Top of WORKING DATA
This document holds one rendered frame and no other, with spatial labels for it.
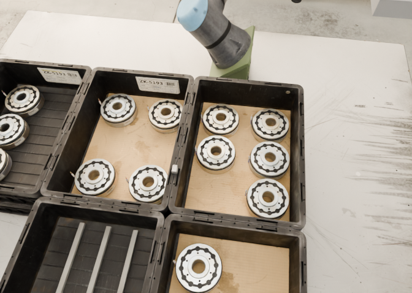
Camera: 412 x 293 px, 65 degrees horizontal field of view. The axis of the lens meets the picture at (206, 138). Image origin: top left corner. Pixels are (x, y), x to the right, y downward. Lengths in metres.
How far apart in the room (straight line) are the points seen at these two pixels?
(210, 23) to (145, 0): 1.82
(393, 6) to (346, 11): 1.83
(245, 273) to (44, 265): 0.47
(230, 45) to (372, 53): 0.61
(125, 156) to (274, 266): 0.48
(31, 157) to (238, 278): 0.64
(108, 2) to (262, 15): 1.22
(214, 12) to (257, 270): 0.73
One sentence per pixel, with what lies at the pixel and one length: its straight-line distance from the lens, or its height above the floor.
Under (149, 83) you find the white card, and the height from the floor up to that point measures 0.90.
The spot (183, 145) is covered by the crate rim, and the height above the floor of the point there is 0.93.
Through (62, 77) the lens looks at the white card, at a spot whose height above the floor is 0.89.
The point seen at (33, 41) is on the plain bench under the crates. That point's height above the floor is 0.70.
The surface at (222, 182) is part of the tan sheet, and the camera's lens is 0.85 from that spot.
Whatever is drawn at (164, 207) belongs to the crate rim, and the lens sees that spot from 0.73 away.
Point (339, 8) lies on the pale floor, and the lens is 2.83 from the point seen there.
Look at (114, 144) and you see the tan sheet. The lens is 0.95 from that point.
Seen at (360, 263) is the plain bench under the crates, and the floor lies 0.70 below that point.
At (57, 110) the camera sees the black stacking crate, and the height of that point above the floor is 0.83.
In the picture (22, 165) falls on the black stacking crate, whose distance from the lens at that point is 1.02.
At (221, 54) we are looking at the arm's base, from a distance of 1.08.
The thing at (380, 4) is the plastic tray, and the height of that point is 1.08.
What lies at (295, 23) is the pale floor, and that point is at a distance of 2.60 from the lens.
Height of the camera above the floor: 1.61
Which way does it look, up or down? 59 degrees down
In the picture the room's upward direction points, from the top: 3 degrees counter-clockwise
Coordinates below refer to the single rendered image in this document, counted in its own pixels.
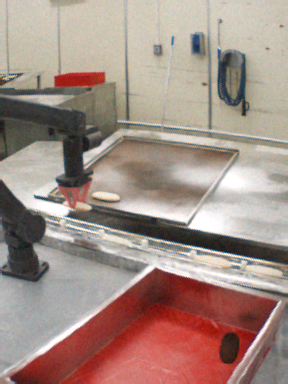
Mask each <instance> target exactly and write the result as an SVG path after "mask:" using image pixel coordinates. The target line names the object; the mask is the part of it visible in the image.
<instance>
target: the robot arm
mask: <svg viewBox="0 0 288 384"><path fill-rule="evenodd" d="M86 117H87V115H86V114H85V113H84V112H83V111H81V110H75V109H69V108H63V107H59V106H52V105H49V104H42V103H40V102H34V101H31V100H26V99H23V98H22V99H20V98H17V97H11V96H6V95H3V94H2V95H1V94H0V119H3V120H5V119H7V120H10V121H17V122H21V123H29V124H33V125H35V124H36V125H41V126H45V127H51V128H54V129H57V134H60V135H67V136H66V137H63V138H62V145H63V164H64V174H62V175H59V176H57V177H55V182H56V183H58V188H59V191H60V192H61V193H62V195H63V196H64V198H66V199H67V203H68V205H69V207H70V209H72V210H75V206H76V202H77V200H78V202H82V203H84V199H85V198H86V195H87V193H88V191H89V189H90V187H91V185H92V183H93V178H92V177H88V176H89V175H91V174H92V175H94V171H93V170H88V169H84V157H83V152H87V151H89V150H91V149H94V148H97V147H98V146H101V144H102V136H101V133H100V131H99V127H97V126H91V125H86ZM82 185H84V193H83V196H82V199H81V197H80V193H79V191H80V186H82ZM67 191H70V192H71V193H73V204H72V202H71V200H70V198H69V196H68V194H67ZM0 217H1V218H2V220H1V224H2V228H3V230H4V231H5V232H6V233H4V239H5V244H7V245H9V246H8V247H7V248H8V253H9V254H8V255H7V259H8V260H7V261H6V263H5V264H4V265H3V266H2V267H0V272H1V274H2V275H6V276H11V277H13V278H17V279H22V280H27V281H33V282H38V280H39V279H40V278H41V277H42V276H43V275H44V274H45V272H46V271H47V270H49V263H48V262H47V261H41V260H38V254H36V252H35V251H34V249H33V244H35V243H37V242H39V241H41V239H42V238H43V236H44V235H45V230H46V221H45V219H44V217H43V216H41V215H39V214H38V213H35V212H32V211H29V210H28V209H27V207H26V206H25V205H23V203H22V202H21V201H20V200H19V199H18V198H17V197H16V196H15V195H14V194H13V193H12V192H11V190H10V189H9V188H8V187H7V185H6V184H5V183H4V181H2V179H1V177H0Z"/></svg>
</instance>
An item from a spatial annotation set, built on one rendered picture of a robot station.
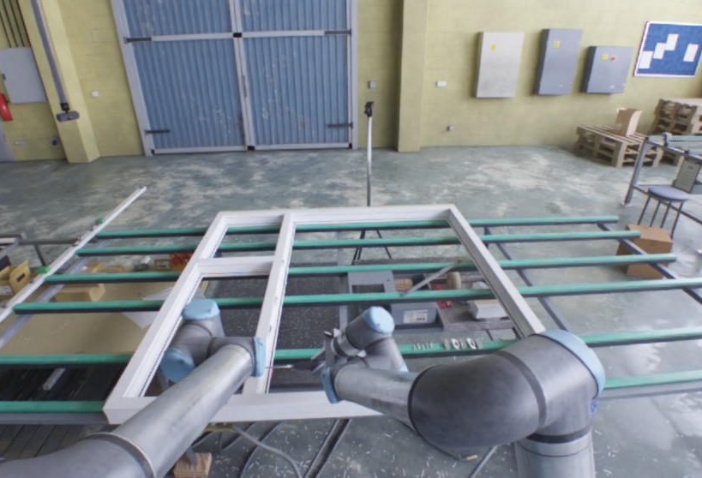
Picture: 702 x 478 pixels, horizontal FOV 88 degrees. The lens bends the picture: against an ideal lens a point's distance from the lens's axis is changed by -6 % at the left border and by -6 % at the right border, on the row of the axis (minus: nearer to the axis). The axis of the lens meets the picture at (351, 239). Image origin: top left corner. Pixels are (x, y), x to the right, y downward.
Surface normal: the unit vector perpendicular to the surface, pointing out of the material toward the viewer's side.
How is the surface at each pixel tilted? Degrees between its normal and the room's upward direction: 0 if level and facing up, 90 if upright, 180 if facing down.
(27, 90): 90
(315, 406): 90
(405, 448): 0
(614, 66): 90
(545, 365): 20
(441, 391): 44
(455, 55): 90
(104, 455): 30
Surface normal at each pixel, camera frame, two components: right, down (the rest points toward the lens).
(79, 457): 0.20, -0.97
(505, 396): -0.16, -0.37
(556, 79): 0.04, 0.47
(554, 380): 0.26, -0.41
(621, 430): -0.01, -0.88
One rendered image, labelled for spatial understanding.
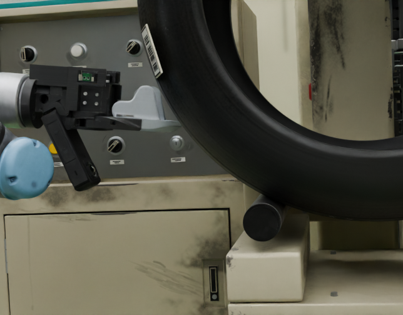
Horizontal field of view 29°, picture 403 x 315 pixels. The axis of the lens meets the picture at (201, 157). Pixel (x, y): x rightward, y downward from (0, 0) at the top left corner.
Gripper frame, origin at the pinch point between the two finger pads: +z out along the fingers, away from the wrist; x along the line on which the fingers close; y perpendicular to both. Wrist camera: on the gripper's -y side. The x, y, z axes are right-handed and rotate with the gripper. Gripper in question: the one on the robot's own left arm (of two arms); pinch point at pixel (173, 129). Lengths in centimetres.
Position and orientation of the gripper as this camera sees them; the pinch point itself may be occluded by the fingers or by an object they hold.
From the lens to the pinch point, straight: 104.0
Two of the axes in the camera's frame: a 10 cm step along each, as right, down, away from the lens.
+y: 0.7, -9.9, -0.7
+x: 1.6, -0.6, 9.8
Bottom of WORKING DATA
▶ [HOW TO COMPLETE THIS TASK]:
Would you transcribe the lines above exactly, going from the line bearing "(556, 79): 0.04, 0.47" through the line bearing "Horizontal field of view 29°, picture", and drop the pictures from the copy?

▶ [OUTPUT]:
(556, 79): 0.04, 0.47
(554, 380): 0.26, -0.41
(621, 430): -0.01, -0.88
One rendered image, labelled for spatial understanding.
Horizontal field of view 29°, picture 403 x 315 pixels. The axis of the lens meets the picture at (201, 157). Pixel (x, y): x rightward, y downward from (0, 0) at the top left corner.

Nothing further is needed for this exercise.